* **Problem statement**
Reproduce, exactly, the lines of the material below from the line containing "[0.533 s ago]" through the line containing "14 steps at", with both end lines included and nothing else.

* **Dataset excerpt**

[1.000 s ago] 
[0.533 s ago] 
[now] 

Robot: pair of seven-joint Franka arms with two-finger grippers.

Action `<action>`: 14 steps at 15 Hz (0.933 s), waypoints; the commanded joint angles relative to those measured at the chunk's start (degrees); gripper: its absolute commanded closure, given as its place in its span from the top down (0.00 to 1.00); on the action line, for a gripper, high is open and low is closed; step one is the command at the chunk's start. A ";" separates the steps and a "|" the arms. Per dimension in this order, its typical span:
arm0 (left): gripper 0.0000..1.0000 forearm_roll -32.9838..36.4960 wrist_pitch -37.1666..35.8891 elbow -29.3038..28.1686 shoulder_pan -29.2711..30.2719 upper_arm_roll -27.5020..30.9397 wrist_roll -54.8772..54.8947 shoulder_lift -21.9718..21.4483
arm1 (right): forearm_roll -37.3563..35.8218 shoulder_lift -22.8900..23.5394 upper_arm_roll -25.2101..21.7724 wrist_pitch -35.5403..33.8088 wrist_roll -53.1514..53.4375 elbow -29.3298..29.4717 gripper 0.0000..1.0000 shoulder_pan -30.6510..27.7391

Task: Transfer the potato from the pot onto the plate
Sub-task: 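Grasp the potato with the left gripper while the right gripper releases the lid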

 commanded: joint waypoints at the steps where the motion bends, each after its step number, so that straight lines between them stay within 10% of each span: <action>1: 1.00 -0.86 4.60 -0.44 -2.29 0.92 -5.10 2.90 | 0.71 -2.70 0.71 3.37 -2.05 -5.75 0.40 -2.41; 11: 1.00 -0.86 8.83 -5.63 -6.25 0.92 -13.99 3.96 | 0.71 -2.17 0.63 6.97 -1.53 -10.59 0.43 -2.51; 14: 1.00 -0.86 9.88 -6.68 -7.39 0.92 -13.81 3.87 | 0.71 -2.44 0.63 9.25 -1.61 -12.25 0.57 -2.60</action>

* **Answer to this exercise**
[0.533 s ago] 
[now] 

Robot: pair of seven-joint Franka arms with two-finger grippers.

Action `<action>`: 14 steps at 15 Hz (0.933 s), waypoints; the commanded joint angles relative to those measured at the chunk's start (degrees); gripper: its absolute commanded closure, given as its place in its span from the top down (0.00 to 1.00); on the action line, for a gripper, high is open and low is closed; step one is the command at the chunk's start. A ";" separates the steps and a "|" the arms. Per dimension in this order, its typical span:

For this exercise, nothing more remains to be given.